### How to complete this task
All lines with the word "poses" are to be found and copied from the listing.

### Data shown

━━━━━━━━

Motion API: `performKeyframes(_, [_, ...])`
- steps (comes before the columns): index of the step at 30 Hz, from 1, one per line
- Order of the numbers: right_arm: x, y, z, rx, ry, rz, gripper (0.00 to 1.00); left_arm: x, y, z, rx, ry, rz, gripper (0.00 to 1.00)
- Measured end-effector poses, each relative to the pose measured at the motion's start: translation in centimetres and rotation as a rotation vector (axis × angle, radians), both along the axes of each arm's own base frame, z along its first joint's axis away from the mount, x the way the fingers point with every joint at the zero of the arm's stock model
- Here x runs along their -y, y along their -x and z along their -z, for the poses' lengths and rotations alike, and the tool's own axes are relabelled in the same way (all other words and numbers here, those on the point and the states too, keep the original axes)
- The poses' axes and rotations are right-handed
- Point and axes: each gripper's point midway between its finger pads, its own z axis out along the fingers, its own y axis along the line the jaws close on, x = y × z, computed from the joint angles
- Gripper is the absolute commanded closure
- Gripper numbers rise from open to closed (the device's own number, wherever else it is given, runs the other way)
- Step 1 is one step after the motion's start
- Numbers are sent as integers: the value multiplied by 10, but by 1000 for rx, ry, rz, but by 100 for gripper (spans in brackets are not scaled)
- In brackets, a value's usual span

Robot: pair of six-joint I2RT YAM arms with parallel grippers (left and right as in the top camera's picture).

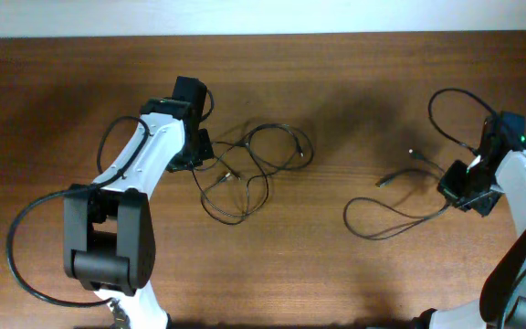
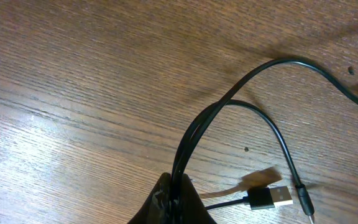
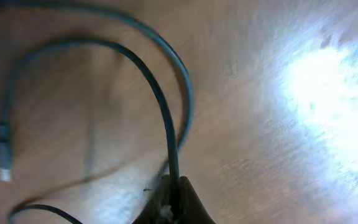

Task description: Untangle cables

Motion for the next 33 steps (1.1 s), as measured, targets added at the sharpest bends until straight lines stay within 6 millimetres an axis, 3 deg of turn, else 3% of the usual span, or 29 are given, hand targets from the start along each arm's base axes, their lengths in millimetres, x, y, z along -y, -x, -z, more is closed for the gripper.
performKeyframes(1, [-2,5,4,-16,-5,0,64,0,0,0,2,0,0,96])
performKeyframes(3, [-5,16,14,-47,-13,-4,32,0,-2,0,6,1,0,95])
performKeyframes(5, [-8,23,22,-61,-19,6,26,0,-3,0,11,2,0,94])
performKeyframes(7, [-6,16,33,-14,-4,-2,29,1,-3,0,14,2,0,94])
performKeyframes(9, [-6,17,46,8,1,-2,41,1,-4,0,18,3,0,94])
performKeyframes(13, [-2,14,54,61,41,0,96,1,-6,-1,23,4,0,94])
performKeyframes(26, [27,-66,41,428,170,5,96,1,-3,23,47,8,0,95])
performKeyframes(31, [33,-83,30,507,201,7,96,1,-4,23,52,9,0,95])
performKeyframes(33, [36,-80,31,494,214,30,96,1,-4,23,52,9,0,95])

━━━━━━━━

### Answer to the problem
- Measured end-effector poses, each relative to the pose measured at the motion's start: translation in centimetres and rotation as a rotation vector (axis × angle, radians), both along the axes of each arm's own base frame, z along its first joint's axis away from the mount, x the way the fingers point with every joint at the zero of the arm's stock model
- Here x runs along their -y, y along their -x and z along their -z, for the poses' lengths and rotations alike, and the tool's own axes are relabelled in the same way (all other words and numbers here, those on the point and the states too, keep the original axes)
- The poses' axes and rotations are right-handed

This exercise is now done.